“A colonização, em termos de imagens, foi uma ficção”
Ariel de Bigault, cineasta e divulgadora francesa, estreia no IndieLisboa Fantasmas do Império, um documentário sobre o modo como o cinema português olhou para as (ex-)colónias nos últimos cem anos.
Ariel de Bigault é clara: “Não estou a fazer um filme de catedráticos nem para catedráticos.” O que esta documentarista francesa sempre quis com Fantasmas do Império foi explorar “a maneira como o olhar português sobre as colónias foi mudando”. E o que ela viu ao longo de três anos de trabalho tem esta sexta-feira estreia mundial no IndieLisboa (Cinemateca Portuguesa, 19h).
O documentário resulta de um interesse de longa data da cineasta parisiense pela lusofonia e pela miscigenação das culturas ocidental e africana, que Ariel, que fala fluentemente português, ajudou muito a divulgar em França através de reportagens, filmes, séries televisivas e edições de discos. Fantasmas do Império sai do campo da música a que tradicionalmente associamos a sua autora e assume-se como uma obra que se destina a um público menos conhecedor da história do cinema.
A cineasta define-o como um filme que pretende levantar questões sobre temas que estão actualmente no centro das atenções do mundo – no caso, o modo como Portugal foi olhando através do cinema para os países (aqui maioritariamente africanos) que governou como “províncias ultramarinas”, sublinhando como “o colono português não é a mesma coisa que o colono francês ou o colono inglês”.
No centro de Fantasmas do Império está uma escolha de excertos de filmes – 65% das suas quase duas horas, diz ela –, que vão de jornais de actualidades e documentários de visitas de Estado a ficções como Chaimite (1953), de Jorge Brum do Canto, ou Tabu (2012), de Miguel Gomes, passando ainda por Acto dos Feitos da Guiné (1980), de Fernando Matos Silva, A Costa dos Murmúrios (2004), de Margarida Cardoso e Catembe (1965), de Manuel Faria de Almeida.
Ecos e encontros
Tratou-se, segundo a realizadora, de reconhecer “correspondências” entre os filmes, “ecos” que foi descobrindo entre obras tão diferentes como Posto Avançado do Progresso (2015), de Hugo Vieira da Silva, e alguns dos jornais de actualidades mais antigos. “A minha ideia era ver a evolução do olhar ao longo de um século,” diz, “e vemos que [a visão crítica] se formou antes do 25 de Abril”, diz, chamando a atenção para Catembe ou Deixem-me ao Menos Subir às Palmeiras (Lopes Barbosa, 1974), que são já filmes que enfrentam o sistema. Não por acaso, estes dois últimos foram interditados pelo regime salazarista.

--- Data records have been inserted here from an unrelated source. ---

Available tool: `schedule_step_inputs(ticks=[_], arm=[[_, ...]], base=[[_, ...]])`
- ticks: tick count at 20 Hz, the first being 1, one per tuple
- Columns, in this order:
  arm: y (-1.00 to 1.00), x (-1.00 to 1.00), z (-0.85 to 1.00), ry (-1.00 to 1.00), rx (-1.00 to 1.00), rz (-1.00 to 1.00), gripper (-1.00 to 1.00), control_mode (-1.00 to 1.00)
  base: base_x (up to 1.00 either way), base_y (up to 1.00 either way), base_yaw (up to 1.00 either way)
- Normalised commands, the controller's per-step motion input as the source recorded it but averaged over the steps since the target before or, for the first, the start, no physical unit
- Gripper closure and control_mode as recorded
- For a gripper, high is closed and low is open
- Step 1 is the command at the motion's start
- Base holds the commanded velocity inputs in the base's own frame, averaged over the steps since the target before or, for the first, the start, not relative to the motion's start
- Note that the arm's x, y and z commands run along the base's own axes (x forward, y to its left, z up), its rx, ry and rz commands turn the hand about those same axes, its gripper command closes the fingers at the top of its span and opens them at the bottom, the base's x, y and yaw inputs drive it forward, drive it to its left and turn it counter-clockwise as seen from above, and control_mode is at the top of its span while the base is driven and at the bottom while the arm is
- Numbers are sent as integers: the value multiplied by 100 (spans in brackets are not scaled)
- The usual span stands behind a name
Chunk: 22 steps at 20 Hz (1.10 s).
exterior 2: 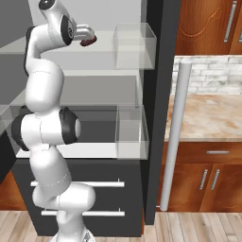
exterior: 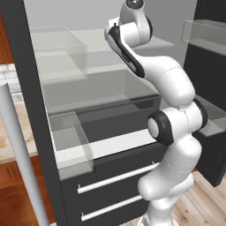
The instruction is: Move the hot dog bun to the plate on the dining table and place the condiment next to that plate. Then navigate to the fridge and take the sausage and place it on the plate as well.
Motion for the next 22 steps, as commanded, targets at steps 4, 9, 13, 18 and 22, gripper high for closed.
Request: schedule_step_inputs(ticks=[4,9,13,18,22], arm=[[9,51,-15,0,3,0,-100,-100],[0,59,-28,-1,1,0,-100,-100],[1,55,-2,-6,0,0,-100,-100],[9,52,-2,-3,0,0,-100,-100],[1,29,-2,-3,0,0,-100,-100]], base=[[0,0,0],[0,0,0],[0,0,0],[0,0,0],[0,0,0]])
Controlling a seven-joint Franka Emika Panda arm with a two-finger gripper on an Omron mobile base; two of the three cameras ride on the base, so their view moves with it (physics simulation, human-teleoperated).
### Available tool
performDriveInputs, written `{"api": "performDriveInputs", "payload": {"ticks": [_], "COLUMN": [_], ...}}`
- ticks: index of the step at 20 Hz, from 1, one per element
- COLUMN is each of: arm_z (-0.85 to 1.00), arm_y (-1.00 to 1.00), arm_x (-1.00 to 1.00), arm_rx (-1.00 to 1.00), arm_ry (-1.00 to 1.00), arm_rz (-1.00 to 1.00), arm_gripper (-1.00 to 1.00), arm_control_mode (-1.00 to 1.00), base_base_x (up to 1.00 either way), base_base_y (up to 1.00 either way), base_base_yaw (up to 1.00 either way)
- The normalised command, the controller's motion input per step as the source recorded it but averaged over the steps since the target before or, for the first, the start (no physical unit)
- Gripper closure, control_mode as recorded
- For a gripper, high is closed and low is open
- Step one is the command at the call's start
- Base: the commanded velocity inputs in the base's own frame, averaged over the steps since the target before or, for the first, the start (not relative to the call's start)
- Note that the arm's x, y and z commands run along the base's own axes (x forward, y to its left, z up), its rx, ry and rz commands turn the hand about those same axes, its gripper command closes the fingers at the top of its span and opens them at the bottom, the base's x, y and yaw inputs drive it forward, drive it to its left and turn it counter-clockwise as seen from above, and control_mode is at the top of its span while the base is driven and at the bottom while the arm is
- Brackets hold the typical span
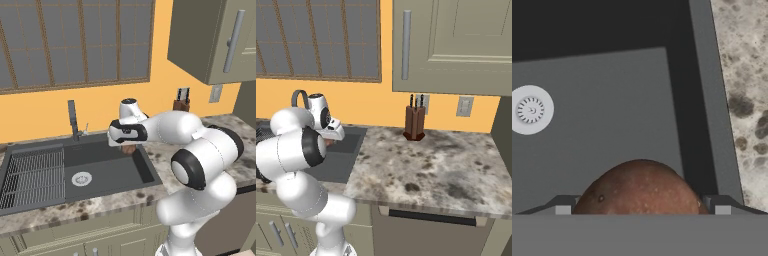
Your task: Turn on the sink faucet. Then move the potato from the counter to the sink. Turn off the sink. Move the vegetable from the sink to the pot next to the stove. Finally move the pot to the front left burner.
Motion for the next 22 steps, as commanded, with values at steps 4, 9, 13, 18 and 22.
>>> {"api": "performDriveInputs", "payload": {"ticks": [4,9,13,18,22], "arm_z": [0.00,0.00,0.00,0.00,0.00], "arm_y": [0.02,0.00,0.00,0.00,0.00], "arm_x": [-0.09,0.00,0.00,0.00,0.00], "arm_rx": [0.00,0.00,0.00,0.00,0.00], "arm_ry": [0.00,0.00,0.00,0.00,0.00], "arm_rz": [0.00,0.00,0.00,0.00,0.00], "arm_gripper": [1.00,1.00,1.00,1.00,1.00], "arm_control_mode": [-1.00,-1.00,-1.00,-1.00,1.00], "base_base_x": [0.00,0.00,0.00,0.00,0.00], "base_base_y": [0.00,0.00,0.00,0.00,0.00], "base_base_yaw": [0.00,0.00,0.00,0.00,0.00]}}
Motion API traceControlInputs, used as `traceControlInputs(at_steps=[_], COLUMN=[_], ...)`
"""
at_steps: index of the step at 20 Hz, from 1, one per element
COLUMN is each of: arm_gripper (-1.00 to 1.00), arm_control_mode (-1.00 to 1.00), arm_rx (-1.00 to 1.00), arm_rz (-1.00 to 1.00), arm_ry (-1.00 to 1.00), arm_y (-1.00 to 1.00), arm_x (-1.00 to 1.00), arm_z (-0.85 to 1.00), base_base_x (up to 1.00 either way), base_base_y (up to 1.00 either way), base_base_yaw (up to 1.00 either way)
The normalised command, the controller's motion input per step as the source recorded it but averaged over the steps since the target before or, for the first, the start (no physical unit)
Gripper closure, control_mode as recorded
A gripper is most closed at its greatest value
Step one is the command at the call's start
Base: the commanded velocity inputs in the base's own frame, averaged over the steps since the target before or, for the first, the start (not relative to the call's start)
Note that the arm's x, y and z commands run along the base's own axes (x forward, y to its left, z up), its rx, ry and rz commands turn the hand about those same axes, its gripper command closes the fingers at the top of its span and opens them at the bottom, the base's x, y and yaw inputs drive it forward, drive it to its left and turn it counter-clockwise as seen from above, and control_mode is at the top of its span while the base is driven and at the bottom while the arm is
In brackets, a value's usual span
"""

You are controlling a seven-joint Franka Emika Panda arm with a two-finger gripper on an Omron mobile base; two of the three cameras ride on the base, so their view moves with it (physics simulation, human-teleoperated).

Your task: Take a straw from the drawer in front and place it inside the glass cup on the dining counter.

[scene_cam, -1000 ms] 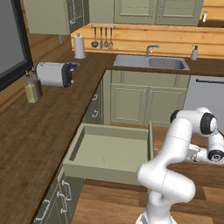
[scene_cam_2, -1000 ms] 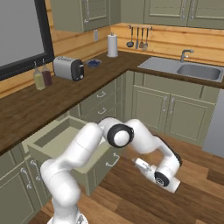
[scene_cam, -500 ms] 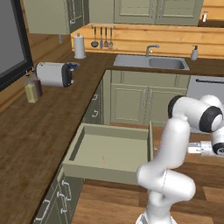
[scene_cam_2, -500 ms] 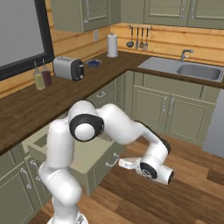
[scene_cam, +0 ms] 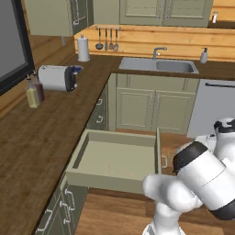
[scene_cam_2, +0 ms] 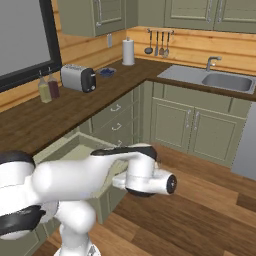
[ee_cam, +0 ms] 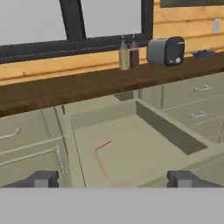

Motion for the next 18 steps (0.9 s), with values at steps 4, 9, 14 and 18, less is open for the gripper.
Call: traceControlInputs(at_steps=[4, 9, 14, 18], arm_gripper=[-1.0, -1.0, -1.0, -1.0], arm_control_mode=[-1.0, -1.0, -1.0, -1.0], arm_rx=[-0.52, -0.78, -0.67, -0.38], arm_rz=[0.0, 0.08, -0.01, -0.3], arm_ry=[-0.07, 0.01, 0.36, 0.41], arm_y=[0.76, 1.0, 1.0, 0.71], arm_x=[-0.14, -0.05, 0.01, 0.05], arm_z=[1.0, 0.99, 0.6, 0.3], base_base_x=[0.0, 0.0, 0.0, 0.0], base_base_y=[0.0, 0.0, 0.0, 0.0], base_base_yaw=[0.0, 0.0, 0.0, 0.0])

A partir de filmes cujos excertos usou, a cineasta promoveu, nas instalações da Cinemateca Portuguesa e do Arquivo Nacional das Imagens em Movimento, encontros que registou em câmara, sobretudo entre cineastas de gerações muito diferentes (Matos Silva, João Botelho, Cardoso, Faria de Almeida, Vieira da Silva ou Ivo Ferreira), em alguns casos “moderados” por dois actores africanos – o são-tomense Ângelo Torres e o angolano Orlando Sérgio.
“Essa era a base da minha proposta de realização, que estava já toda desenhada na primeira versão do projecto,” explica Ariel, esclarecendo que muitas vezes as próprias entrevistas eram rodadas “a quente”, à saída da projecção de um dos filmes de arquivo. “Eles tinham visto os filmes uns dos outros, mas quase todos, à excepção do Fernando [Matos Silva] e do [João] Botelho, só agora descobriram os filmes mais antigos. E muitos deles nunca tinham falado destas questões em diálogo com outros [cineastas].”
Era, por isso, importante para a realizadora acrescentar “olhares diferentes”, o que ajuda a explicar a presença de Torres e Sérgio como “apresentadores” ou “condutores” destas conversas. Mas, Ariel de Bigault é peremptória: “Nunca poderia ter feito este filme só com as entrevistas. Tudo foi construído a partir dos filmes – quando fiz a pesquisa, fui desde logo estabelecendo uma pré-escolha.”
No centro, a sua convicção de que era preciso mostrar como a abordagem que o cinema nacional fez aos territórios que Portugal colonizou se foi alterando com o tempo. “É uma evolução sensível ao longo de todo o filme: mesmo na propaganda o discurso evoluiu muito na forma de filmar, na presença do negro. Não há um monolitismo do pensamento salazarista sobre a colonização, é mais complexo do que isso, e nessa complexidade é que se vai construir a ficção que é o não-racismo português e a convivência pacífica [entre colonizadores e colonizados]. A colonização, em termos de imagens, foi uma ficção.”